_Problem to work on_
Look for the line that has "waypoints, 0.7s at" in the material below; please repeat it and every line after it, exactly, up to and including the line that has "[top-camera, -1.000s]", and nothing else.

##### Material to process

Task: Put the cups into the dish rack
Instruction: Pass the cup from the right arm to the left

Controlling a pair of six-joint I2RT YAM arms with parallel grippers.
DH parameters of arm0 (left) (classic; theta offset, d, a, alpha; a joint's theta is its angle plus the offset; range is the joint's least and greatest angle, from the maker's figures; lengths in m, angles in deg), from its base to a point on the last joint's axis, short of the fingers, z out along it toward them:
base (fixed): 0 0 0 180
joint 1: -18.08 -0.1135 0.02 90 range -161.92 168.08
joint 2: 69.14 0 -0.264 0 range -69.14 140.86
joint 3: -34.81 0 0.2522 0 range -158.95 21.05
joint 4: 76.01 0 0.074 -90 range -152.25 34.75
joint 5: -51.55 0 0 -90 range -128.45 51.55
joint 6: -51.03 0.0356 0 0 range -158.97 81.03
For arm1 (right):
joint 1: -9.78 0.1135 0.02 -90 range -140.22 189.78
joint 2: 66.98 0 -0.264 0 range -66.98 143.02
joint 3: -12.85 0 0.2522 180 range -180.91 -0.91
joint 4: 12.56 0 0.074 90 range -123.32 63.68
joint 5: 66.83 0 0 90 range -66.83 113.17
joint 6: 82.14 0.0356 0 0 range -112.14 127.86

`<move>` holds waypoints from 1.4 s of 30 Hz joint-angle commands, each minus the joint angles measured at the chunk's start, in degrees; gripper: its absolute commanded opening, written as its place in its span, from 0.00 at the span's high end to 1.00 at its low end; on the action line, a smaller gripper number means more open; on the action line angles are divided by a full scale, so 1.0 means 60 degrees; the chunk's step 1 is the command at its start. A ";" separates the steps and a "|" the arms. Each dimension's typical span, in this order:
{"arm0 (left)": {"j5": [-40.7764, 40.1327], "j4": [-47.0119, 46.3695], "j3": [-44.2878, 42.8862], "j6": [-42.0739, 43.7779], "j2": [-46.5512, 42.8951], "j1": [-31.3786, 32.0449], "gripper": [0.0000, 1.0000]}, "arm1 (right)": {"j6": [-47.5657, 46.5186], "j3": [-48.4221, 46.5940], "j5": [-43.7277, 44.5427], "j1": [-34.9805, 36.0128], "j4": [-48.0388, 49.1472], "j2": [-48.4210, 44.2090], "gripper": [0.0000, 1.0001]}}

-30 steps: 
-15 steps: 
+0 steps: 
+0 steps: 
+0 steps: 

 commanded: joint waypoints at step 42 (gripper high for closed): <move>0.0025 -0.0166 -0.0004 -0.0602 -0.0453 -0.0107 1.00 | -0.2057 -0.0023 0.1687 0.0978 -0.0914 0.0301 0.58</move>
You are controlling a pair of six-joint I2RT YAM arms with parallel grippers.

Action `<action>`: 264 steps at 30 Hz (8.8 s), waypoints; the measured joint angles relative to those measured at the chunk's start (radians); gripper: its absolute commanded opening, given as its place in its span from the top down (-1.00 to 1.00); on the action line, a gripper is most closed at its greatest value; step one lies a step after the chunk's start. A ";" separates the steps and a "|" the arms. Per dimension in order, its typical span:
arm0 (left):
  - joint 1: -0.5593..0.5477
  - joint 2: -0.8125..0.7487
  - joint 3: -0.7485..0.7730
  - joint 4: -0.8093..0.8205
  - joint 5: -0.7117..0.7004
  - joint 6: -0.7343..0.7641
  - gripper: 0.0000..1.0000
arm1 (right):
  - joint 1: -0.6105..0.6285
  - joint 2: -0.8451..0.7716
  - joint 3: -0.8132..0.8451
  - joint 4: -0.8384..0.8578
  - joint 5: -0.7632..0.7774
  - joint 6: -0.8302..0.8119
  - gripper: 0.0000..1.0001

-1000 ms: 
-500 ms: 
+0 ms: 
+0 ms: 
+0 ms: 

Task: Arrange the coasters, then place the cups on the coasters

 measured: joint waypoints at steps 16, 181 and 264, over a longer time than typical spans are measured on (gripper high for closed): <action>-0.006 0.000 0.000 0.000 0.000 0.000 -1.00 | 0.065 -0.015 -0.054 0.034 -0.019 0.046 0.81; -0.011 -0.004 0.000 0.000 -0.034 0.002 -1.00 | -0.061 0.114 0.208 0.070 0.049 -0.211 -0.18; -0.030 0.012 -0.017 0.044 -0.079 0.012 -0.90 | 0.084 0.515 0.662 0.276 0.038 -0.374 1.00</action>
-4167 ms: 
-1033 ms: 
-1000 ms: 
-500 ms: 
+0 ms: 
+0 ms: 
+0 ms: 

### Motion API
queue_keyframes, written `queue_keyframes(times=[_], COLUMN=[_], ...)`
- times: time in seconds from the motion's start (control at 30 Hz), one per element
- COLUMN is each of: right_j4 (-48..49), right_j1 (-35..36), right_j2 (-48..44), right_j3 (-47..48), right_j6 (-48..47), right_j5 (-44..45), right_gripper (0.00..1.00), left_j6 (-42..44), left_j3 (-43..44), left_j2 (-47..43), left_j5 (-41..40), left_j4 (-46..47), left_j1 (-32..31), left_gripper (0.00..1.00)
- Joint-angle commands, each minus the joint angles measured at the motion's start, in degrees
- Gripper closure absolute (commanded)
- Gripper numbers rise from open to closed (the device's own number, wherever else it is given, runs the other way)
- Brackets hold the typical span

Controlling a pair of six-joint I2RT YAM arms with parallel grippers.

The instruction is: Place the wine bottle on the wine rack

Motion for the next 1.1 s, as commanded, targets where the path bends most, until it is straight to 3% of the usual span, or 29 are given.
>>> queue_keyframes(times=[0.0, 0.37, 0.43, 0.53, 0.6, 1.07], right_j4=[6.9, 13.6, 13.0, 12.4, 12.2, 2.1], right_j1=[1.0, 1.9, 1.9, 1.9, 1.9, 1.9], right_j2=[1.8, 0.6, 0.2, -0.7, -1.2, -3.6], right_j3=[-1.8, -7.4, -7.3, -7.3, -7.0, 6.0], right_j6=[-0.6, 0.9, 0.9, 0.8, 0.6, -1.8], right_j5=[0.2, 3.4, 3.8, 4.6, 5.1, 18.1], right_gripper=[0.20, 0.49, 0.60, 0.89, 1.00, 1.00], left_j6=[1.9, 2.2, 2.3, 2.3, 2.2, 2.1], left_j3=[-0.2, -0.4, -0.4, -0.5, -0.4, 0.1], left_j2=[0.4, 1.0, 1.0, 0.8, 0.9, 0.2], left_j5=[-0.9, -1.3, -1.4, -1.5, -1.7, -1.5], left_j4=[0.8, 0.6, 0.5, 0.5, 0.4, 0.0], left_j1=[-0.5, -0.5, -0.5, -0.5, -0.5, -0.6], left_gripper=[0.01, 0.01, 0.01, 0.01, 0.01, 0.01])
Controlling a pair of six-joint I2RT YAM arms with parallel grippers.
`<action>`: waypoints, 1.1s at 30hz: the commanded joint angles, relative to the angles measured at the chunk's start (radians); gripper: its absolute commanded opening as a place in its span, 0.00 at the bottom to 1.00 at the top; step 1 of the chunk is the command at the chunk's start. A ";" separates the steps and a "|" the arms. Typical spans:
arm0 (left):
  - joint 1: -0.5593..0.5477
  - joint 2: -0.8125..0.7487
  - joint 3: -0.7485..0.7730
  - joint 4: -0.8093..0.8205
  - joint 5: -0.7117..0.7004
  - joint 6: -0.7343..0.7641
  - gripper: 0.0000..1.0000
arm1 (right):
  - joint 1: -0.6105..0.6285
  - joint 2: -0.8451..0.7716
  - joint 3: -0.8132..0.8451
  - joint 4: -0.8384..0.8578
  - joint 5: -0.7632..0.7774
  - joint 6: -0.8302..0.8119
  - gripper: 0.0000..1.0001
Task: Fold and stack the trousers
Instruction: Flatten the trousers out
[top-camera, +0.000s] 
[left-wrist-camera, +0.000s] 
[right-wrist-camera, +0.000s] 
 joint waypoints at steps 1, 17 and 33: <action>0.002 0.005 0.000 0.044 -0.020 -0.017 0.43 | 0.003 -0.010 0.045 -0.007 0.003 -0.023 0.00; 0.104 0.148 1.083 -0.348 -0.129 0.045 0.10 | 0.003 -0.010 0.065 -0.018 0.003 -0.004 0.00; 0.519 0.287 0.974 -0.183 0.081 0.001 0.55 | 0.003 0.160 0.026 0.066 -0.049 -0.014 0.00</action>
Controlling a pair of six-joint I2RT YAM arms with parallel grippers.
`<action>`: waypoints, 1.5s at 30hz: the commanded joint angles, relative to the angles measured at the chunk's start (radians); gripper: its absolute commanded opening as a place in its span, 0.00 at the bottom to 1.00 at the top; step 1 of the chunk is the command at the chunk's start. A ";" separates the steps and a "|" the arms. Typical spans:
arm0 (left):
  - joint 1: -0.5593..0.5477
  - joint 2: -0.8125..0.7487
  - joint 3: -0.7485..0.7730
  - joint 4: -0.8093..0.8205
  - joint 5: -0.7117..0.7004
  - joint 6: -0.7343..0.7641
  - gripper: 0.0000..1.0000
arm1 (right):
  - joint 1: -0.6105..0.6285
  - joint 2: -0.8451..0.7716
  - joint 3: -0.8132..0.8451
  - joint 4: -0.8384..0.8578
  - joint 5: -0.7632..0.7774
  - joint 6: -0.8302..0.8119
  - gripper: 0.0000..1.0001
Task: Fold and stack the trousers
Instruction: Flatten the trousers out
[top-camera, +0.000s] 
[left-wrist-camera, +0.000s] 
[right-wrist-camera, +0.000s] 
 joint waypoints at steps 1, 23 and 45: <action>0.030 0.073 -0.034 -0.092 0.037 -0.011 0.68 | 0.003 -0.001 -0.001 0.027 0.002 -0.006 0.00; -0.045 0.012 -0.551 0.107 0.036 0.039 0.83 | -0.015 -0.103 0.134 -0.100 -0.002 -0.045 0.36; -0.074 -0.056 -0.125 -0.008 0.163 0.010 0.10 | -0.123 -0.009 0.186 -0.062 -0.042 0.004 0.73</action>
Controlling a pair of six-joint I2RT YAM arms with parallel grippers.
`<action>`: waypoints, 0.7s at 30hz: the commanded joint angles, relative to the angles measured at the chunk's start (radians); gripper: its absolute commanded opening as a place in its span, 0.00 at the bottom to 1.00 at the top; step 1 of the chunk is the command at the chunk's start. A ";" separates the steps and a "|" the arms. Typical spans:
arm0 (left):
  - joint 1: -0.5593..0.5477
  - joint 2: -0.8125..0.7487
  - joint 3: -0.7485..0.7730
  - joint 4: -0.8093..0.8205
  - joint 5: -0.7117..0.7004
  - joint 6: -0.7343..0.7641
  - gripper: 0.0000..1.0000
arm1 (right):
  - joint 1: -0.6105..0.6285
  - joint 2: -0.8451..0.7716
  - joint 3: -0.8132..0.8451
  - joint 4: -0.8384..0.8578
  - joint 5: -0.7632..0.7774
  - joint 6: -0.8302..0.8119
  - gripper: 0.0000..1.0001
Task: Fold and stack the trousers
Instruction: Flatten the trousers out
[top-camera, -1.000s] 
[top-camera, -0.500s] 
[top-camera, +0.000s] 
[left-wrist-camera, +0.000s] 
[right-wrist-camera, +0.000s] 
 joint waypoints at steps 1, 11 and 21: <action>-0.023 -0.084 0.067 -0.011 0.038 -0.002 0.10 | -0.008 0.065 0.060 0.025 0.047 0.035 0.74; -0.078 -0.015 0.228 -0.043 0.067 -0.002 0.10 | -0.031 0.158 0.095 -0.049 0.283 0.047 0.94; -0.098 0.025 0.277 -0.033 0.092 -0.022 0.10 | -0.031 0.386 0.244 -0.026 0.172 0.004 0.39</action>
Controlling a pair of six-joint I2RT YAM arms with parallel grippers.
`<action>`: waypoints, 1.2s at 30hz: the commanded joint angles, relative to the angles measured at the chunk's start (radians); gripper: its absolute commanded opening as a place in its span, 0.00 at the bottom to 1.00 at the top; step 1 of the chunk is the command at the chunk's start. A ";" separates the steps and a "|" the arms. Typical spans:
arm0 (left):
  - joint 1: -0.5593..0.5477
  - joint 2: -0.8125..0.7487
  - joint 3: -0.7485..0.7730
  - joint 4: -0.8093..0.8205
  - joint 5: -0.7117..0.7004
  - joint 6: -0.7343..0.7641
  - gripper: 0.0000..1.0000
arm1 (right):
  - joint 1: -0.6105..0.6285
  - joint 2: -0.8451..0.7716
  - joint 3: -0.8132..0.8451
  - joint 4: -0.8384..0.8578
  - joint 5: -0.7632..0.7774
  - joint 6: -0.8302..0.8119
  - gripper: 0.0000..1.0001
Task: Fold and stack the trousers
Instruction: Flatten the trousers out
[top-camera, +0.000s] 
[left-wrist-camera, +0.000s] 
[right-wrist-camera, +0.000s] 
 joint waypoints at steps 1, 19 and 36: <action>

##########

_Task output_
`<action>`: waypoints, 0.7s at 30hz: the commanded joint angles, relative to the angles measured at the chunk's start (radians); gripper: its absolute commanded opening as a place in its span, 0.00 at the bottom to 1.00 at the top; step 1 of the chunk is the command at the chunk's start. A ";" separates the steps and a "|" the arms. Typical spans:
arm0 (left):
  - joint 1: -0.5593..0.5477
  - joint 2: -0.8125..0.7487
  - joint 3: -0.7485..0.7730
  - joint 4: -0.8093..0.8205
  - joint 5: -0.7117..0.7004
  - joint 6: -0.7343..0.7641
  - gripper: 0.0000..1.0000
arm1 (right):
  - joint 1: -0.6105..0.6285
  - joint 2: -0.8451..0.7716
  - joint 3: -0.8132..0.8451
  - joint 4: -0.8384..0.8578
  - joint 5: -0.7632..0.7774
  - joint 6: -0.8302..0.8119
  - gripper: 0.0000..1.0001
Task: Fold and stack the trousers
Instruction: Flatten the trousers out
[top-camera, -1.000s] 

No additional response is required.